> DIRECTIONS FOR THIS TASK: Starting with the line that holds "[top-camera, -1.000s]" and stopping after the line that holds "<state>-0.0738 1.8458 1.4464", repeat the lines below word for word, without the pictures.

[Stored data]

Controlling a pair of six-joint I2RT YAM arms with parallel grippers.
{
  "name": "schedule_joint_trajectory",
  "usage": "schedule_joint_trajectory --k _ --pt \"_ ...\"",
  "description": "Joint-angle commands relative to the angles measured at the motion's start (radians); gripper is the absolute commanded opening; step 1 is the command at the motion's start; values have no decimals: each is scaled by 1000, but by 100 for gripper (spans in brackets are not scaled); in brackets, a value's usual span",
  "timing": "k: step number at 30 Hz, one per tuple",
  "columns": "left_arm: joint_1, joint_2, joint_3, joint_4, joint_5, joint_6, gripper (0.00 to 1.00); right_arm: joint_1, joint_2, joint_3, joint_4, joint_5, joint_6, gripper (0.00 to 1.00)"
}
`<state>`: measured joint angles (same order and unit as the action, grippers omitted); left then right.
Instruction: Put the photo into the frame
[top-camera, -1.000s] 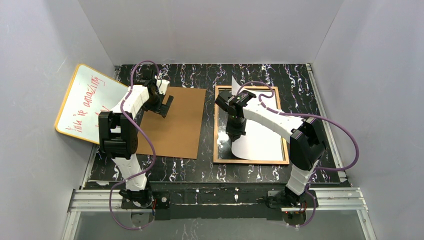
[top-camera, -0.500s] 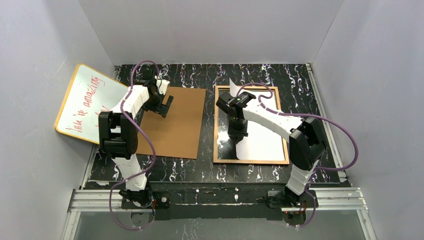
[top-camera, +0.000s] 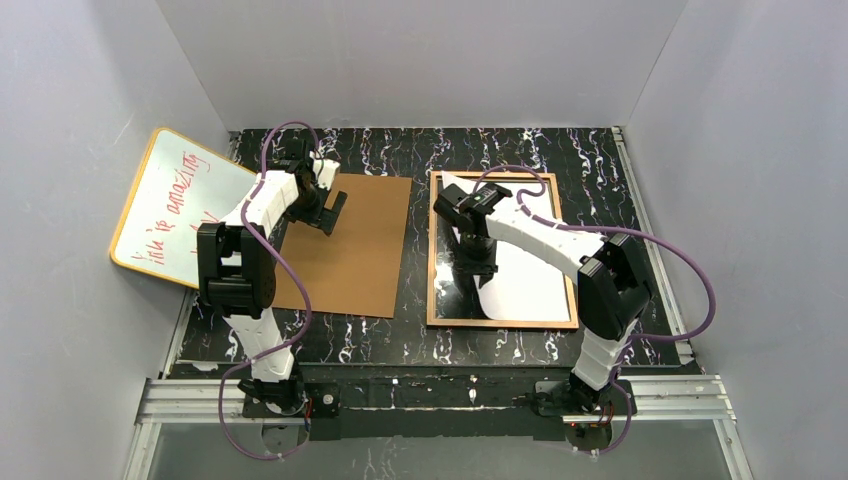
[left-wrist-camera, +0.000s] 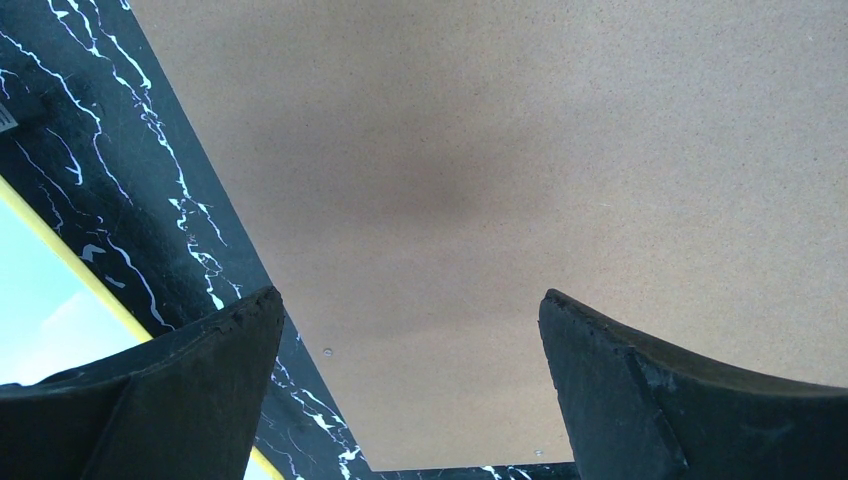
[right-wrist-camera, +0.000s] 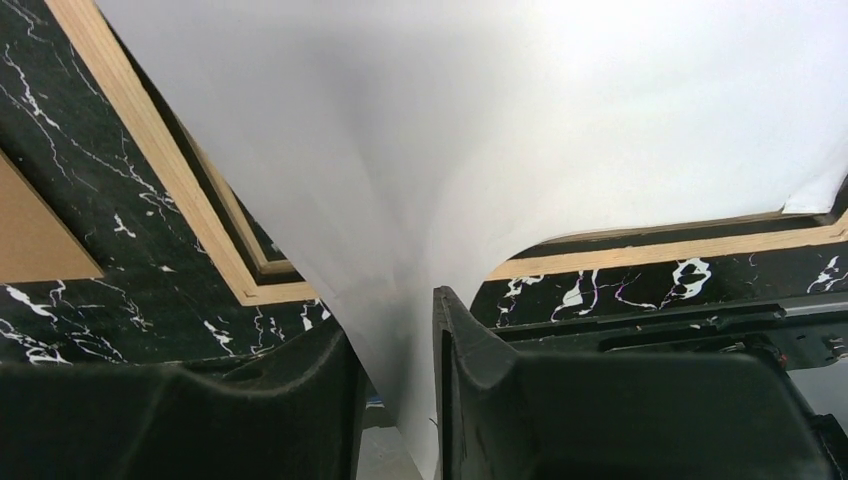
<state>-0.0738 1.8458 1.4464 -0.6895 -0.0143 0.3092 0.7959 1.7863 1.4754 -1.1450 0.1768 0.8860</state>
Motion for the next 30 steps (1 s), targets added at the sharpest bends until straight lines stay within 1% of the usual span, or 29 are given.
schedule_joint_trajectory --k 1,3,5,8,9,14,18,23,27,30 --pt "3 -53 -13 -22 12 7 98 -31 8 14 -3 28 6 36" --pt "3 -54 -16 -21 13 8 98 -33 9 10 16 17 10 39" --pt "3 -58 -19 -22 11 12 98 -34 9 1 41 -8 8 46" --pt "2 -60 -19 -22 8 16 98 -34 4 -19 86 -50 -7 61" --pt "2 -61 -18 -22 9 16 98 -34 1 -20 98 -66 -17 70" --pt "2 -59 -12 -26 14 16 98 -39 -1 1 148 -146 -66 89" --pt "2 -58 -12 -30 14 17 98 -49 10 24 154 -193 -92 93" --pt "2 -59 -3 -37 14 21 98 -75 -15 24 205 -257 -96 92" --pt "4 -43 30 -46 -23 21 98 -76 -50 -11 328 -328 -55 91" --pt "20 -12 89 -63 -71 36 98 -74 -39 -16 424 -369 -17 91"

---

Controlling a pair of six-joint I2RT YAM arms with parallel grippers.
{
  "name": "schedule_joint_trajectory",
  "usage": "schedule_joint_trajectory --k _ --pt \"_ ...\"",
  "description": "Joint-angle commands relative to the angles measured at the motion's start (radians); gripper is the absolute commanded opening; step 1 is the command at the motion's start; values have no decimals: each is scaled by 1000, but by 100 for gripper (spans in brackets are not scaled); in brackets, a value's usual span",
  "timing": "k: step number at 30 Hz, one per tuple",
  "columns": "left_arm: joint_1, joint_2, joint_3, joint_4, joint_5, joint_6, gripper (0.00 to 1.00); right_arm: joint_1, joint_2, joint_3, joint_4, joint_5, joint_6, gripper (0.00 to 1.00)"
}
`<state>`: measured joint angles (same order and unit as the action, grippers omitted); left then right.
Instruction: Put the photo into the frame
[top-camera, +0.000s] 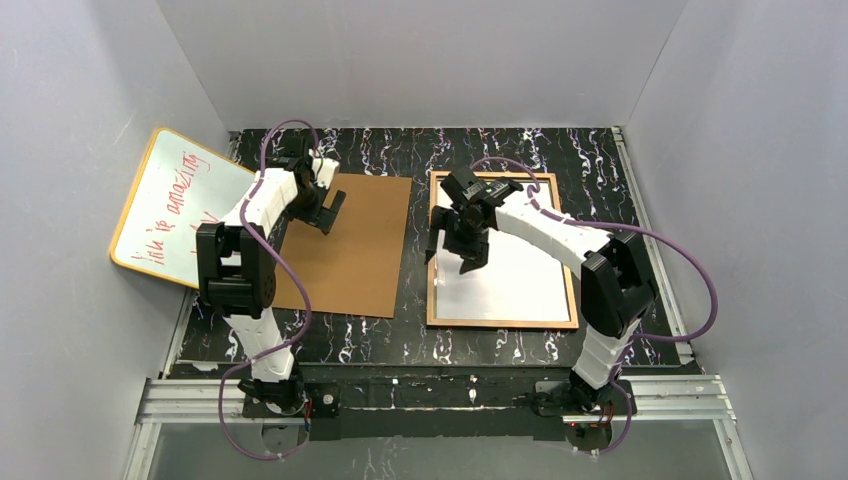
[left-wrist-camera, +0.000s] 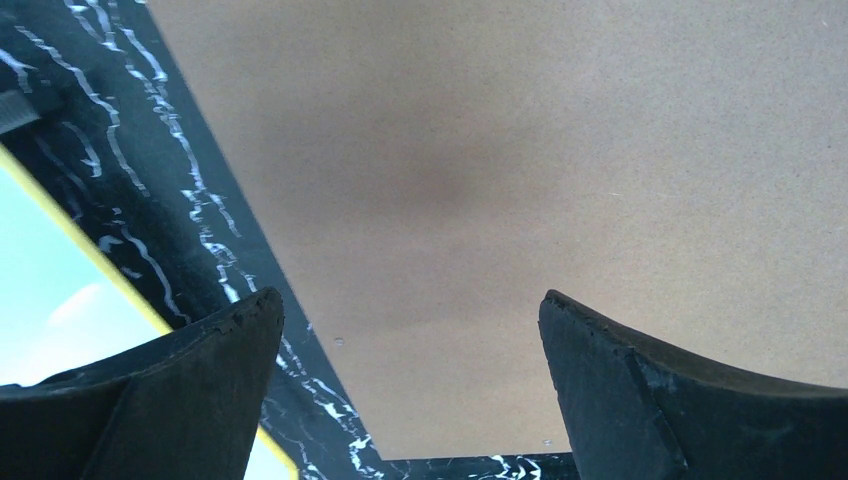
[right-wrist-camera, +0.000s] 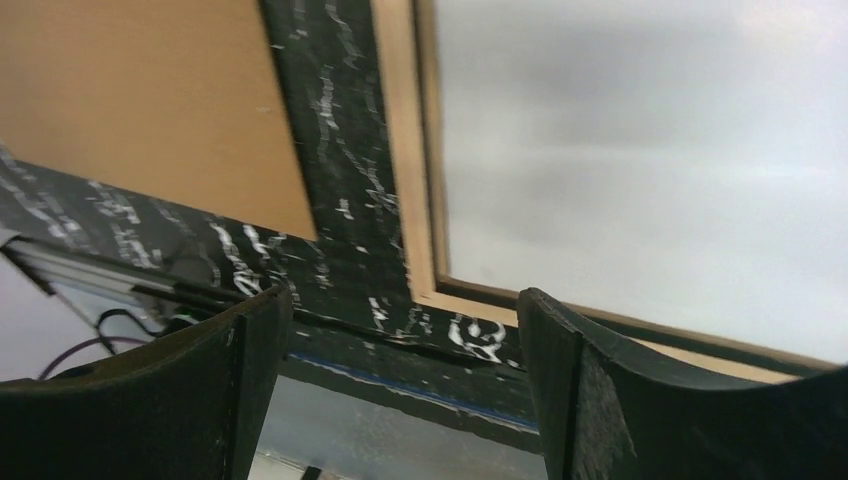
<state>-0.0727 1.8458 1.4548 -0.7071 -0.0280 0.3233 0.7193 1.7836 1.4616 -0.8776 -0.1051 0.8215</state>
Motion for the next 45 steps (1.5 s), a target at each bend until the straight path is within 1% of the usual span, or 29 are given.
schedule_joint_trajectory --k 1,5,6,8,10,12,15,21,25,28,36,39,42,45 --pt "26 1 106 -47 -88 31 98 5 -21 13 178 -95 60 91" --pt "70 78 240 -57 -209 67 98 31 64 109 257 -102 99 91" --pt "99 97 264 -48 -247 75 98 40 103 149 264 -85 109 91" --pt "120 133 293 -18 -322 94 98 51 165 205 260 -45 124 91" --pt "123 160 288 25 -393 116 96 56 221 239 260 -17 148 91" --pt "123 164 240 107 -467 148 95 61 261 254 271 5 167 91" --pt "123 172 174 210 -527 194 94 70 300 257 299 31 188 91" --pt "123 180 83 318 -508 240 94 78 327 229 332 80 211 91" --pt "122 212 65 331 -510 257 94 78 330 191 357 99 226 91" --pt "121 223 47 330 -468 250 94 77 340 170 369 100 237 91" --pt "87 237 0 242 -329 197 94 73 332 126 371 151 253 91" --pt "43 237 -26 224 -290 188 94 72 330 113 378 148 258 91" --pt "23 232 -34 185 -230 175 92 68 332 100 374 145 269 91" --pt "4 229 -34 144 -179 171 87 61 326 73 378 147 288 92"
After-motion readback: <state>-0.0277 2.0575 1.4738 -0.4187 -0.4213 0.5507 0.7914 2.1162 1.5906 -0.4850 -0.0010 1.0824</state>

> RESPONSE:
[top-camera, -1.000s] 
[top-camera, -0.500s] 
[top-camera, +0.000s] 
[left-wrist-camera, +0.000s] 
[right-wrist-camera, +0.000s] 
<state>-0.0738 1.8458 1.4464 -0.6895 -0.0143 0.3092 0.7959 1.7863 1.4754 -1.1450 0.1768 0.8860</state>

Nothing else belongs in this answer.